§ **AIM OF THE TASK**:
The goal is a clean copy of all the data below, with pictures dropped and everything else retyped exactly.

== Segment start ==

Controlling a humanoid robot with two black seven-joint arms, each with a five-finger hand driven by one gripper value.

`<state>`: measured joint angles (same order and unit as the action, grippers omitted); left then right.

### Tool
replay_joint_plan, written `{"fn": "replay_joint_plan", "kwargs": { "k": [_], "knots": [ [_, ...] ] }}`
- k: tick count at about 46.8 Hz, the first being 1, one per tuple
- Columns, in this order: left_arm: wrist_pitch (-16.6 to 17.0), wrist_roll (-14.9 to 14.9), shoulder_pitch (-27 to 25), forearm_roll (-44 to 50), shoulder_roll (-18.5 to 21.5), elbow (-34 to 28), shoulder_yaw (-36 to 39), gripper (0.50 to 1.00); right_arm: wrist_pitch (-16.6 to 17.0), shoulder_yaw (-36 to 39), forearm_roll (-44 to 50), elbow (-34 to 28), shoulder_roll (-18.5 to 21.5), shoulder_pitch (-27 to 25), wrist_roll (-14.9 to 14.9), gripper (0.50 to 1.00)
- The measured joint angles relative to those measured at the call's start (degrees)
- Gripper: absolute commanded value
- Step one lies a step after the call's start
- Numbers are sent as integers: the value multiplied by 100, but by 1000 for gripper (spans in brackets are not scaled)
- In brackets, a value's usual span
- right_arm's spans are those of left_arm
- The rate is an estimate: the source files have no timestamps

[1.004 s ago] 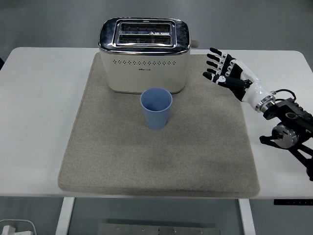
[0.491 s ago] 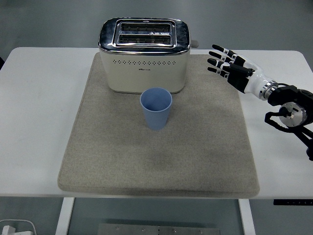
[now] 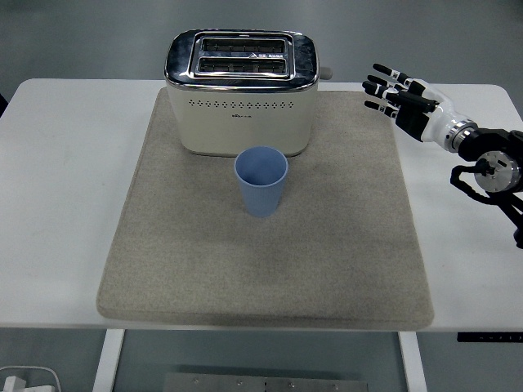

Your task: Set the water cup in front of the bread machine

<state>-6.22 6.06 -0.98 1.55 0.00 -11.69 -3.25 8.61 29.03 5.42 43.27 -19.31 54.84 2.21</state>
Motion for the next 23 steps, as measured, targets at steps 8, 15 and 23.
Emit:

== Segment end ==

§ **RESPONSE TO THE EXERCISE**:
Controlling a humanoid robot with two black seven-joint arms, each with a five-finger hand driven by one gripper value.

`<state>`: measured joint angles (same order and unit as the action, grippers omitted); left then right.

### Tool
replay_joint_plan, written `{"fn": "replay_joint_plan", "kwargs": { "k": [_], "knots": [ [_, ...] ] }}`
- k: tick count at about 46.8 Hz, the first being 1, one per tuple
- Columns, in this order: left_arm: wrist_pitch (-16.6 to 17.0), wrist_roll (-14.9 to 14.9), shoulder_pitch (-27 to 25), forearm_roll (-44 to 50), shoulder_roll (-18.5 to 21.5), elbow (-34 to 28), shoulder_yaw (-36 to 39), gripper (0.50 to 1.00); right_arm: wrist_pitch (-16.6 to 17.0), shoulder_yaw (-36 to 39), forearm_roll (-44 to 50), elbow (-34 to 28), shoulder_roll (-18.5 to 21.5), shoulder_pitch (-27 to 25), wrist_roll (-14.9 to 14.9), gripper (0.50 to 1.00)
- The measured joint angles relative to those measured at the call's start (degrees)
- Gripper: absolute commanded value
- Step one lies a step after the call's start
- Numbers are sent as integers: the value multiplied by 100, but by 1000 for gripper (spans in brackets are not scaled)
- In brackets, a value's usual span
- right_arm's spans are those of left_arm
- The rate is an estimate: the source files have no timestamps

[1.004 s ago] 
[0.491 s ago] 
[now] 

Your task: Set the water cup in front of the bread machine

<state>-6.22 6.06 -0.98 1.55 0.00 -11.69 -3.25 8.61 29.03 5.42 43.27 -19.31 54.84 2.21</state>
Motion for the next 23 steps, as measured, targets at steps 8, 15 and 23.
Emit:

With this, the exercise is complete.